According to the second embodiment of the present invention, the light-foamed concrete layer 30 is omitted in the first embodiment, and the mortar layer 20 is formed by placing mortar directly on top of the interlayer buffer layer 10. The specific configuration is as shown in FIG. In general, lightweight foamed concrete is mainly poured for height adjustment when the floor level of each room is different in the same floor, for example, when there is a difference in level such as a toilet and a floor. It can be applied where no pouring of lightweight concrete is required. However, in the case of the second embodiment, there is an advantage that the construction is relatively simple because the number of processes is small, while the interlayer buffer layer 10 becomes thinner than other portions in the periphery of the slab, so that the lower layer and the thermal bridge phenomenon occur through this portion. It has a disadvantage that it can delay the surface finishing time of ondol plastering mortar.

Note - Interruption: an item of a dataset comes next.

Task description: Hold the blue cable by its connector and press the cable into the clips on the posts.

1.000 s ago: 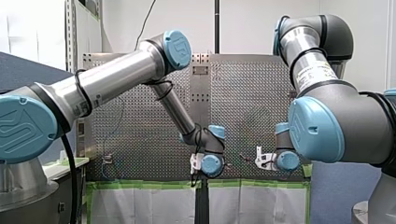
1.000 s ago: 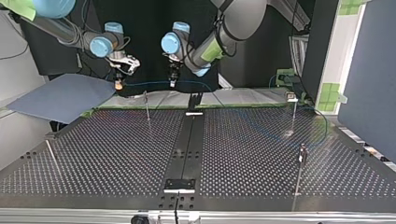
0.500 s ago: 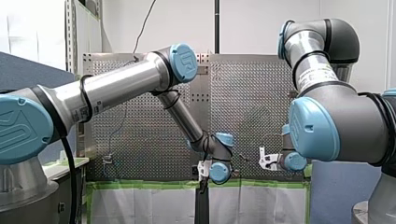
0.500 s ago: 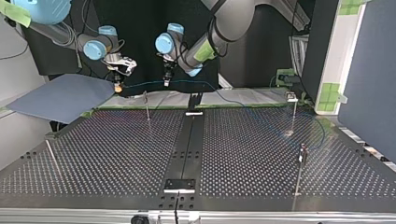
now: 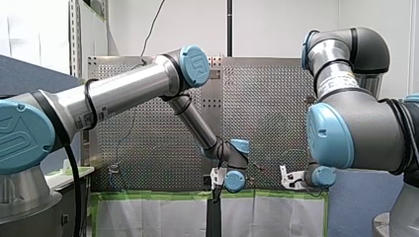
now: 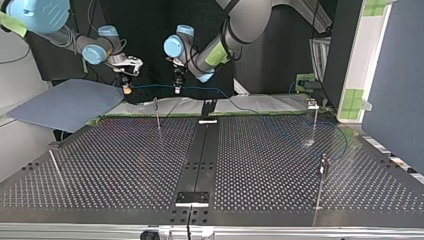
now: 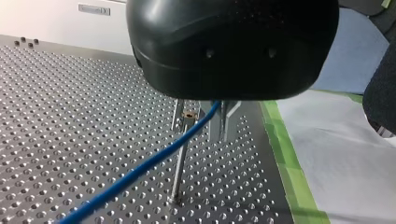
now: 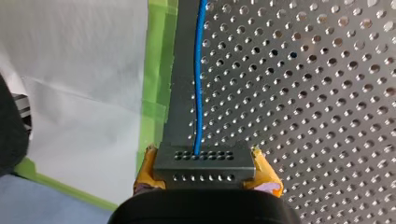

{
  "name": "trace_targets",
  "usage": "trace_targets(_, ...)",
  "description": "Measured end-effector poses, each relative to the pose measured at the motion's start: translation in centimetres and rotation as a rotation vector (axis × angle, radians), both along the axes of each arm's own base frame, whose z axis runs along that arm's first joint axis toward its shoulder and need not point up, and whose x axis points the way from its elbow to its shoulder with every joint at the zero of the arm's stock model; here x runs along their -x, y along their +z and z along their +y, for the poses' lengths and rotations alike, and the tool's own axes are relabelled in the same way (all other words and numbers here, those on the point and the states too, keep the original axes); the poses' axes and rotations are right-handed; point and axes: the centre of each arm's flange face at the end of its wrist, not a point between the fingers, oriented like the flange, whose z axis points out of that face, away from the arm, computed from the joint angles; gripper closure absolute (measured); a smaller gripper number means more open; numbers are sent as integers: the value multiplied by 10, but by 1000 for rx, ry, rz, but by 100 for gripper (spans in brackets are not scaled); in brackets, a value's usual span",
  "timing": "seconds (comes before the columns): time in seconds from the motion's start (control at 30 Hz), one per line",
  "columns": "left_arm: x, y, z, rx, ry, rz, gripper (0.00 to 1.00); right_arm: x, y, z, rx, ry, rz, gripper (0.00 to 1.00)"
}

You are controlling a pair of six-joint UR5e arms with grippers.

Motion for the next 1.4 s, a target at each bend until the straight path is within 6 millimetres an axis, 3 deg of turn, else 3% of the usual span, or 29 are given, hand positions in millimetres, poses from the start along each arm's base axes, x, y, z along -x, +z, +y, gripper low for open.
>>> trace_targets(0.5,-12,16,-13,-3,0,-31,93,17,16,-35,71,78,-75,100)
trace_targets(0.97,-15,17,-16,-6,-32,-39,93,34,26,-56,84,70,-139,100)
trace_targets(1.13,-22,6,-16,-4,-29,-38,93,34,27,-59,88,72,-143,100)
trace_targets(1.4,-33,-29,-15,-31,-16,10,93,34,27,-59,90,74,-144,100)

7 is a view showing a cross-sectional configuration of a third embodiment according to the present invention, this embodiment is configured to solve the disadvantages of the thermal bridge that may appear in the second embodiment. That is, as shown in FIG. 7, the lightweight foamed concrete 30 is poured and filled up to the height of the center of the interlayer buffer layer 10 on the upper surface of the lower end of the interlayer buffer layer 10. According to the configuration of the present embodiment as described above, the thermal bridge phenomenon through the slab peripheral end is to obtain the effect that is prevented by the lightweight foam concrete (30).

According to the present invention described in detail above, due to the configuration in which the thickness of the interlayer cushioning layer installed on the concrete slab is thicker at the center than the peripheral end, the energy due to the weight impact is distributed to both ends of the highly rigid slab. By doing so, it is possible to obtain the effect of effectively reducing the weight impact sound without increasing the slab thickness.

Claims (4)

In a well-known floating floor structure in which a floor between layers is formed on a concrete slab structure of a building to reduce a floor impact sound from the top, The interlayer buffer layer has a floor structure for reducing the impact sound between layers, characterized in that the step is formed so that the thickness of the center portion rises thicker than the peripheral end portion. The method of claim 1, wherein the plaster layer mortar layer formed by integrally pouring cement mortar is formed on the upper layer of the interlayer buffer layer, the interlayer impact sound reduction, characterized in that the wire mesh or reinforcing reinforcement is embedded in the plaster mortar layer Floor structure for. [3] The floor structure of claim 2, further comprising a lightweight foamed concrete layer formed by integrally pouring lightweight foamed concrete between the interlayer buffer layer and the plaster mortar layer. [3] The floor structure for reducing the impact noise between layers according to claim 2, wherein lightweight foam concrete is poured on the upper surface of the peripheral end of the interlayer buffer layer to an upper height of the center portion of the interlayer buffer layer.